Watching your bearded dragon bulge its eyes out can be troubling. Nevertheless, there is nothing much that you can do to stop this or help the beardie. Since the behavior is harmless to bearded dragons, you can just let it pass.

Besides, beardies often bulge their eyes for a few seconds or minutes. Prolonged eye bulging should, however, be a cause for concern.

Why Does My Bearded Dragon Close Its Eyes While Awake?

If your bearded dragon keeps both of its eyes closed most of the time, it could mean there is an underlying problem.

Irritation caused by foreign debris can prompt a bearded dragon to close its eyes. If you suspect something is in your beardie’s eyes, you can rinse it out using a saline solution prescribed by a vet.

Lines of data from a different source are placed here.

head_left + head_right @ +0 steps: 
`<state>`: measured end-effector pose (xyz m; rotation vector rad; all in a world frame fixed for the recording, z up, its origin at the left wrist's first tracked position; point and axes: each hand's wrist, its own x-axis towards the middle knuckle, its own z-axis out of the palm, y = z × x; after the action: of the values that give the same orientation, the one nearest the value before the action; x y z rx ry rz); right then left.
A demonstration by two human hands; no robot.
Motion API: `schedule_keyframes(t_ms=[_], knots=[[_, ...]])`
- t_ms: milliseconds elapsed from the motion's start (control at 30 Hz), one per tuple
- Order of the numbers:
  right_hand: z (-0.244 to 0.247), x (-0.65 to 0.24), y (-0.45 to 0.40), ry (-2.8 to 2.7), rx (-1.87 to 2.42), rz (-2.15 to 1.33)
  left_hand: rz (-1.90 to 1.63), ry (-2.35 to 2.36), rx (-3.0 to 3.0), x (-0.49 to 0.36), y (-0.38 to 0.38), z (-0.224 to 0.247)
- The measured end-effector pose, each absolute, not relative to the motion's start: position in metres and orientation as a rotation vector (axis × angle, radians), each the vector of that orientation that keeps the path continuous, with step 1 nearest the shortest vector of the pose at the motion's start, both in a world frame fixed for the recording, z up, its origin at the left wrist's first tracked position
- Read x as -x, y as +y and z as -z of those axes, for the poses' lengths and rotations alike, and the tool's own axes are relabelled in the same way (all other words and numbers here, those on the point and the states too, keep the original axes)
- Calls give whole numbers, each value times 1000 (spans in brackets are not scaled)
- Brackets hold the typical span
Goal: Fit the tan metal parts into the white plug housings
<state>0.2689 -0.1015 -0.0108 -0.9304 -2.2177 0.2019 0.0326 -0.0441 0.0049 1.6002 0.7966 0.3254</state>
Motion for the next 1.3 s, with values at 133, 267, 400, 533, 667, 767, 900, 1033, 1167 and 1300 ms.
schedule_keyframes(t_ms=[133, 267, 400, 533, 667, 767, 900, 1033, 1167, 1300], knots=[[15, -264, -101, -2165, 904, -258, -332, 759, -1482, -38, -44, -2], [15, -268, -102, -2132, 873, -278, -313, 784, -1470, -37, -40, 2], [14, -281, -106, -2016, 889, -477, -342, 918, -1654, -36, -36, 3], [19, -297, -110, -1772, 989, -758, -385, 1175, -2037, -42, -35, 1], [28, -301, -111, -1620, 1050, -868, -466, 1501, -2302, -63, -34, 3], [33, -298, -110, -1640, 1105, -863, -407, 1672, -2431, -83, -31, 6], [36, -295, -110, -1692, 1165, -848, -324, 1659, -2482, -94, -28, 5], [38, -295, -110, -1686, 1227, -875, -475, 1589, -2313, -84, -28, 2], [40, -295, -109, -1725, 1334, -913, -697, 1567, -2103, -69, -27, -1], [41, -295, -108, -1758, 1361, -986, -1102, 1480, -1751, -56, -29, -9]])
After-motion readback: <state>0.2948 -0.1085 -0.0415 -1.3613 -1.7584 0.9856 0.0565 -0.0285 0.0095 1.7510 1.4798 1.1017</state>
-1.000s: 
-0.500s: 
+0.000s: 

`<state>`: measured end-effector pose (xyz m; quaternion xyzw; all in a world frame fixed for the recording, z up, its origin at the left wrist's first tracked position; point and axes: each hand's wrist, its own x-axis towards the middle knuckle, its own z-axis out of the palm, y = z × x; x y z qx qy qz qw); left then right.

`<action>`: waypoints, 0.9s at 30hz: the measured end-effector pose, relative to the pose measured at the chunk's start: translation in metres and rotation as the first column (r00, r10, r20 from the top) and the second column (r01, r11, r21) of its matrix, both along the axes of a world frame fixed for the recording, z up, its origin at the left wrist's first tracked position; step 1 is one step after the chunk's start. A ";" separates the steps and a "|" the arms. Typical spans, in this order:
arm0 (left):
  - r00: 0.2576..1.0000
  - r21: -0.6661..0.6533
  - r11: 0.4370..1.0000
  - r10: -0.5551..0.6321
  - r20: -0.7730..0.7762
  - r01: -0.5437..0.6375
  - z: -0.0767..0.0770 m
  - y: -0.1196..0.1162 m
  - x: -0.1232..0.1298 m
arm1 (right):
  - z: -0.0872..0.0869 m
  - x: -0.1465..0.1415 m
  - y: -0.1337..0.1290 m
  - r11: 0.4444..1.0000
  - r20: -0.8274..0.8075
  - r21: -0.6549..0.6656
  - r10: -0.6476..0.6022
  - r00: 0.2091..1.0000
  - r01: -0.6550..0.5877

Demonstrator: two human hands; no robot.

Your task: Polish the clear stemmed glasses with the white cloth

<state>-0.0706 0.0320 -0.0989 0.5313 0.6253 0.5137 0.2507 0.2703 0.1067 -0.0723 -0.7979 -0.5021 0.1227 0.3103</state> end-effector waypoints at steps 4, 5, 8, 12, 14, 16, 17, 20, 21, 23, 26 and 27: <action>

As a safety precaution, you should never use medication that you are not sure about. This will not only worsen the problem but may also kill your bearded dragon.

Final Verdict

Bearded dragons have a habit of bulging out their eyes. As discussed above, eye bulging can help beardies loosen their skin during the shedding process. Both adult and baby bearded dragons can exhibit this behavior, so you should not be worried.

However, you should keep a close eye on your bearded dragon to ensure the bulging is not bacteria-related. Regular visits to the vet can help you detect fungal and bacterial infections before the condition worsens.